Disease of the bones of the thoracic cage often presents with pleural effusion and/or chylothorax. Chylothorax is present up to 17% of the patients [50] and increases the rate of mortality and morbidity, especially if patients do not undergo surgical intervention [68]. There are 67 confirmed cases of Gorham–Stout syndrome with cardiorespiratory invasion found in the literature (Table 1). Chylothorax was present in 60 of them (89,55%) and was the major presenting symptom in the thorax.
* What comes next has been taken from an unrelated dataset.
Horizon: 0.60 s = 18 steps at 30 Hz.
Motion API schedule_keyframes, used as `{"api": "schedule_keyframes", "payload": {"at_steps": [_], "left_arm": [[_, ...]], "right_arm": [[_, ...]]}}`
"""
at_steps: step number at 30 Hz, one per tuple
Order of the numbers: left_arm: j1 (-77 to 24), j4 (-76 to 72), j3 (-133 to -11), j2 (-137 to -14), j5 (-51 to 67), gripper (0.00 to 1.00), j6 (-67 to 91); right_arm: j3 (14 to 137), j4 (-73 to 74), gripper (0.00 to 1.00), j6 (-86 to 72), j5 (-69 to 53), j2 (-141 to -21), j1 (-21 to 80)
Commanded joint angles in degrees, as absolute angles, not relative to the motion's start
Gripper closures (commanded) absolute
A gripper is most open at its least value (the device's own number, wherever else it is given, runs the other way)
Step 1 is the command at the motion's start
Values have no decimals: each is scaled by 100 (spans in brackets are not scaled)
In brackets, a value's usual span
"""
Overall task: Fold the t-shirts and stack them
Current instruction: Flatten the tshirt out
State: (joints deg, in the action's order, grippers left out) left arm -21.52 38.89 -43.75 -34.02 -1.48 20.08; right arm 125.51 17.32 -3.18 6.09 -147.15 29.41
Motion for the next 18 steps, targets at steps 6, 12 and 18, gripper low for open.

In literature we found, also, two cases of nondescript pleural effusion [4, 56], one case of hemothorax [29], one case with hematoma [29], and three cases with bloody pleural effusion [32, 34, 47]. One unusual case of duropleural fistula [47] was noted as well. Concerning more rare cardiac presentations, there were two cases with chylotamponade [41, 52], one with hemochylopericardium [46], and two cases of nondescript pericardial effusion [4, 44] reported in literature. In these 67 cases we only encountered 2 cases of lymphangiomatous cysts [37, 61], one in the mediastinum and one located in right anterior chest wall. Our case is the third with cystic presentation of Gorham–Stout syndrome. However, the fact that the massive lymphangiomatous cyst provoked a functional left pneumonectomy due to its size and position in the mesothorax has not been described previously in Gorham–Stout disease. Usually, the cysts are found and dealt with at early stages or erupt into the pleural cavity causing chylothorax. In this case the cyst reached 20 cm in diameter, caused left functional pneumonectomy, and was identified randomly after CT scan. Our patient underwent surgery and had an uncomplicated recovery. Mortality in Gorham–Stout disease with thoracic cage presentation as reported in the literature is high. Out of 67 cases, 22 did not survive (32,8%). Surgical ligation, pleurodesis, and other surgical or radiological treatments seem to improve survival for patients with these complications [68].

Table 1: Presentation of all cases of patients with respiratory manifestations of Gorham–Stout syndrome reported in the literature.

4. Conclusion

Gorham–Stout syndrome is an uncommon condition. With etiology unknown, diagnosis and treatment remain a challenge. Osteolytic lesions and/or pathological fractures should raise clinical suspicion for GSS. Attention is needed, especially when respiratory complications are present. This case offers a new presentation of the disease and along with past and future cases may contribute to a deeper understanding of this extraordinary clinical entity, the Gorham–Stout Syndrome.

Consent

Written consent of the patient was obtained for publication.

Conflicts of Interest

The authors declare no conflicts of interest.